In the copy, every line of the material that follows must appear exactly, and no pictures should.

....................

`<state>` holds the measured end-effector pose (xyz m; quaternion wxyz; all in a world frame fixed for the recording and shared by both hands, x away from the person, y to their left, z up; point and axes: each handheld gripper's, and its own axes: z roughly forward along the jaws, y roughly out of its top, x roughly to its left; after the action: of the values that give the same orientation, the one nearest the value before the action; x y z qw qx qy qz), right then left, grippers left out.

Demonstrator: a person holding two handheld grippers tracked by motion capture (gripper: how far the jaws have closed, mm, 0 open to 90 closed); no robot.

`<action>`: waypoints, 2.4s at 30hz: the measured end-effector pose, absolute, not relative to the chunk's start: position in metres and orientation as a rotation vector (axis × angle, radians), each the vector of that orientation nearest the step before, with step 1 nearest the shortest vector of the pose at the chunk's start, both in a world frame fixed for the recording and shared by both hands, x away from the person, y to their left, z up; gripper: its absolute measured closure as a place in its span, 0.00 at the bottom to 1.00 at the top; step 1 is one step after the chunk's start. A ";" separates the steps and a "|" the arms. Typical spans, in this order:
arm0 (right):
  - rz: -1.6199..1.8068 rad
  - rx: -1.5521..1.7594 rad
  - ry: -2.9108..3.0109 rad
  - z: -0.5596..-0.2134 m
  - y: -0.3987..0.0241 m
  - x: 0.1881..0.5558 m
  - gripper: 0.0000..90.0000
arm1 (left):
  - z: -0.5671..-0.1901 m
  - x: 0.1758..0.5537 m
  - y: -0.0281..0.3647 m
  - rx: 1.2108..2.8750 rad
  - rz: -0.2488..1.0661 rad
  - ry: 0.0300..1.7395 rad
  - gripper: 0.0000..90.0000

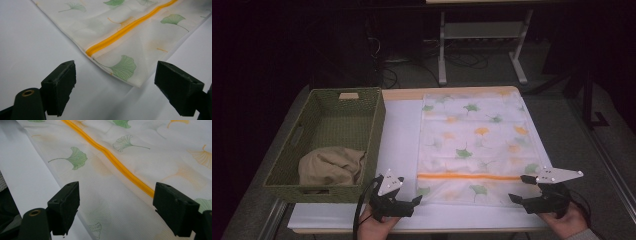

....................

REPLY:
`<state>` holds the measured end-effector pose (xyz m; quaternion wxyz; all in a world frame fixed for the recording and shared by both hands, x away from the person, y to their left, z up; point and axes: each handheld gripper's, and its own axes: z roughly forward along the jaws, y roughly out of its top, x roughly to its left; after the action: of the values that give the same orientation, the one nearest the value before the action; x y z qw qx qy qz), right then left, grippers left out.

Demonstrator: a person holding two handheld grippers tracked by motion capture (gripper: how far the jaws have closed, mm, 0 open to 90 closed); no robot.

`<action>`: waypoints, 2.4s at 30hz: the measured end-effector pose, absolute, not relative to the chunk's start: position in metres and orientation as a rotation vector (axis × angle, radians), each the vector of that orientation nearest the step before, with step 1 nearest the shortest vector of the pose at the chunk's start, both in a world frame fixed for the recording and shared by both hands, x away from the person, y to their left, z up; gripper: its absolute measured closure as a place in its span, 0.00 at the bottom to 1.00 at the top; step 1 is one step after the chunk's start. A ";" separates the steps and a "|" the arms. Typical spans, in this order:
arm0 (right):
  - rz: -1.6199..1.8068 rad
  - rx: -1.5521..1.7594 rad
  - ry: -2.9108..3.0109 rad
  - z: -0.5596..-0.2134 m
  - y: -0.3987..0.0241 m
  - x: 0.1881..0.5558 m
  - gripper: 0.0000..90.0000
arm1 (left):
  - z: -0.5671..-0.1901 m
  - x: 0.1758..0.5537 m
  - y: -0.0281..0.3647 m
  - rx: 1.2108..2.8750 rad
  - rz: -0.2488..1.0661 rad
  - ry: 0.0300..1.7395 rad
  - gripper: 0.0000..90.0000

None of the exercise remains to be done.